Note that only IAVL stores that are managed by the Cosmos SDK can be snapshotted. If the application stores additional data in external data stores, there is currently no mechanism to include these in state sync snapshots, so the application therefore cannot make use of automatic state sync via the SDK. However, it is free to implement the state sync protocol itself as described in the ABCI documentation. Support for this may be added in a later version.

When a new node is state synced, Tendermint will fetch a snapshot from peers in the network and provide it to the local (empty) application, which will import it into its IAVL stores. Tendermint then verifies the application’s app hash against the main blockchain using light client verification, and proceeds to execute blocks as usual. Note that a state synced node will only restore the application state for the height the snapshot was taken at, and will not contain historical data nor historical blocks.

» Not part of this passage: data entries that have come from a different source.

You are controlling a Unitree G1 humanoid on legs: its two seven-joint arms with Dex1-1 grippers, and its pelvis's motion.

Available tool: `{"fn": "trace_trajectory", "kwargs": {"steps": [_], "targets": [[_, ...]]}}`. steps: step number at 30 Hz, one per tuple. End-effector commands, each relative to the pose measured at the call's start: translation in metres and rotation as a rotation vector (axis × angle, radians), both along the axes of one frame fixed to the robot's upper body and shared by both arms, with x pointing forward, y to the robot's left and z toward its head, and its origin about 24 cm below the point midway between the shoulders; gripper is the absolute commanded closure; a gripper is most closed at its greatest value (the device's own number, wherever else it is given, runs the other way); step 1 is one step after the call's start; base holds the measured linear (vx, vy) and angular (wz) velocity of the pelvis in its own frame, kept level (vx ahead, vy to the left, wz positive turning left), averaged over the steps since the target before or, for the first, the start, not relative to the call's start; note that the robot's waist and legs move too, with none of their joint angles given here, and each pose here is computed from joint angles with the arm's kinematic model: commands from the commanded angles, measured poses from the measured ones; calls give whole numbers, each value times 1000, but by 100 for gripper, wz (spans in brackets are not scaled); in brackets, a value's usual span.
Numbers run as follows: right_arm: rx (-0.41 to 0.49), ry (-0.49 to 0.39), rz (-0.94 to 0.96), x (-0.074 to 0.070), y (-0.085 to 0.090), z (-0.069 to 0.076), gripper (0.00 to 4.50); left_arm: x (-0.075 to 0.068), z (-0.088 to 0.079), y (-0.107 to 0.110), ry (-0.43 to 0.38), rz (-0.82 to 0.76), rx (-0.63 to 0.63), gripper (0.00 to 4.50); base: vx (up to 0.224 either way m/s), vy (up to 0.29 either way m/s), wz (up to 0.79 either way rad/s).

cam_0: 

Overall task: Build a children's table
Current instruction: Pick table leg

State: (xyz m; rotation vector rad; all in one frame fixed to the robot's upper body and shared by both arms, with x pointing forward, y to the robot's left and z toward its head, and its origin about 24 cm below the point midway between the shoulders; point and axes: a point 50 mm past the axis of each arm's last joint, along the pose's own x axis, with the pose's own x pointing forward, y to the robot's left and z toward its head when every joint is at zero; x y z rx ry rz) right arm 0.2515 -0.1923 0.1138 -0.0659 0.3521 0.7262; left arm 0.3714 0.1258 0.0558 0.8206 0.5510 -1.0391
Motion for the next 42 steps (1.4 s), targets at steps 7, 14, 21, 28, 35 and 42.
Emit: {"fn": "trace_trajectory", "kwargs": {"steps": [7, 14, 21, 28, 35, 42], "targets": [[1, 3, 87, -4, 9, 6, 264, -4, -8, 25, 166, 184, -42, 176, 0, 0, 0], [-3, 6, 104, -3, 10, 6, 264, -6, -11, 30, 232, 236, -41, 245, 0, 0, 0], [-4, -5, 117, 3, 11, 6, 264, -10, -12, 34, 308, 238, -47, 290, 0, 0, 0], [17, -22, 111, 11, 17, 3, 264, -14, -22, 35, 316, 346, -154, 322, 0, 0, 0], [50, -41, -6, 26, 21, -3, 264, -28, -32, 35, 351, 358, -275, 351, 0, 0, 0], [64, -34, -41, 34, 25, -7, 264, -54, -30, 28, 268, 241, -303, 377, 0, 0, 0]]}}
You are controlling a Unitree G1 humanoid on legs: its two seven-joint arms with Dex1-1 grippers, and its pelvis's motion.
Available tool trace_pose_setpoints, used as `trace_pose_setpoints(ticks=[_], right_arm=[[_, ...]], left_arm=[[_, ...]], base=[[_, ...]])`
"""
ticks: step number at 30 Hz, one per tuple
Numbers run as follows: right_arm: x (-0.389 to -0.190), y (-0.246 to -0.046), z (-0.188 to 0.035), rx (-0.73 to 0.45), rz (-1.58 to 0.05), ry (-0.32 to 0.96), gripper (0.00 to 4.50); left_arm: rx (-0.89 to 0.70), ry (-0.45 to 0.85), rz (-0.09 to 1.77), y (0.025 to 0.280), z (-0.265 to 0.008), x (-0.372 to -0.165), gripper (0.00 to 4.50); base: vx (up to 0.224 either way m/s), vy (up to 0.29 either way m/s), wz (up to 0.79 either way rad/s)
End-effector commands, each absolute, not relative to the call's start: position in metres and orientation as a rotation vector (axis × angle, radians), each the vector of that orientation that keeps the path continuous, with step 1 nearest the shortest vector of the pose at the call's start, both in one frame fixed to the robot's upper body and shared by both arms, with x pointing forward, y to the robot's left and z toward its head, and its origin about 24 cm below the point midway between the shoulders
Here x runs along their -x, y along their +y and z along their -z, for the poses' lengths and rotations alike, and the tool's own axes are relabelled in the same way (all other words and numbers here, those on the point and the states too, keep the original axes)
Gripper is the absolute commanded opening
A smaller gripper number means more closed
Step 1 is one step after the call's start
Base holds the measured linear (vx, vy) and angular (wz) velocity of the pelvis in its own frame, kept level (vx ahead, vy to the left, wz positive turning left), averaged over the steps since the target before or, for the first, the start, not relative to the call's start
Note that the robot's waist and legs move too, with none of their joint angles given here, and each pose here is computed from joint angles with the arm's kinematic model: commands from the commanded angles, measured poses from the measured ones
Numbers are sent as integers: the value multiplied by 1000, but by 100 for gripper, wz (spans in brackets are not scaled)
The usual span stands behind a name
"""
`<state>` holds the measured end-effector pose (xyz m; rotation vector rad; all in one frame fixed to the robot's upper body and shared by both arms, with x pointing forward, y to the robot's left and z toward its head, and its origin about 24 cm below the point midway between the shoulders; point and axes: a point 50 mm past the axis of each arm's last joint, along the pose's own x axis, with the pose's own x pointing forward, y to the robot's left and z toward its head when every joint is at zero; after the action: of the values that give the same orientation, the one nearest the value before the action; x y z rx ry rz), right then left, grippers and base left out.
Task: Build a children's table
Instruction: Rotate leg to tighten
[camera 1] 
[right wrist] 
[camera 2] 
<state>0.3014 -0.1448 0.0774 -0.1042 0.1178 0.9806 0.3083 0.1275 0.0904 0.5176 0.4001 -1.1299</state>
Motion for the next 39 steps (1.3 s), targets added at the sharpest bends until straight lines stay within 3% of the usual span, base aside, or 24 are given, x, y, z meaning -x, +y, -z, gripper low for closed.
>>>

Enabling State Sync Snapshots

To enable state sync snapshots, an application using the Cosmos SDK BaseApp needs to set up a snapshot store (with a database and filesystem directory) and configure the snapshotting interval and the number of historical snapshots to keep. A minimal example of this might be as follows:

snapshotDir := filepath.Join(
cast.ToString(appOpts.Get(flags.FlagHome)), "data", "snapshots")
snapshotDB, err := sdk.NewLevelDB("metadata", snapshotDir)
if err != nil {
panic(err)
}
snapshotStore, err := snapshots.NewStore(snapshotDB, snapshotDir)
if err != nil {
panic(err)
}
app := baseapp.NewBaseApp(
"app", logger, db, txDecoder,
baseapp.SetSnapshotStore(snapshotStore),
baseapp.SetSnapshotInterval(cast.ToUint64(appOpts.Get(
server.FlagStateSyncSnapshotInterval))),
baseapp.SetSnapshotKeepRecent(cast.ToUint32(appOpts.Get(
server.FlagStateSyncSnapshotKeepRecent))),
)

When starting the application with appropriate flags, e.g. --state-sync.snapshot-interval 1000 --state-sync.snapshot-keep-recent 2, it should generate snapshots and output log messages about it:

Creating state snapshot    module=main height=3000
Completed state snapshot module=main height=3000 format=1

Note that the snapshot interval must currently be a multiple of the pruning-keep-every(default 100), to prevent heights from being pruned while taking snapshots. It’s also usually a good idea to keep at least 2 recent snapshots, such that the previous snapshot isn’t removed while a node is attempting to state sync using it.

State Syncing a Node

Once a few nodes in a network have taken state sync snapshots, new nodes can join the network using state sync. To do this, the node should first be configured as usual, and the following pieces of information must be obtained for light client verification:

  • At least 2 available RPC servers.
  • A trusted height.
  • The block ID hash of the trusted height.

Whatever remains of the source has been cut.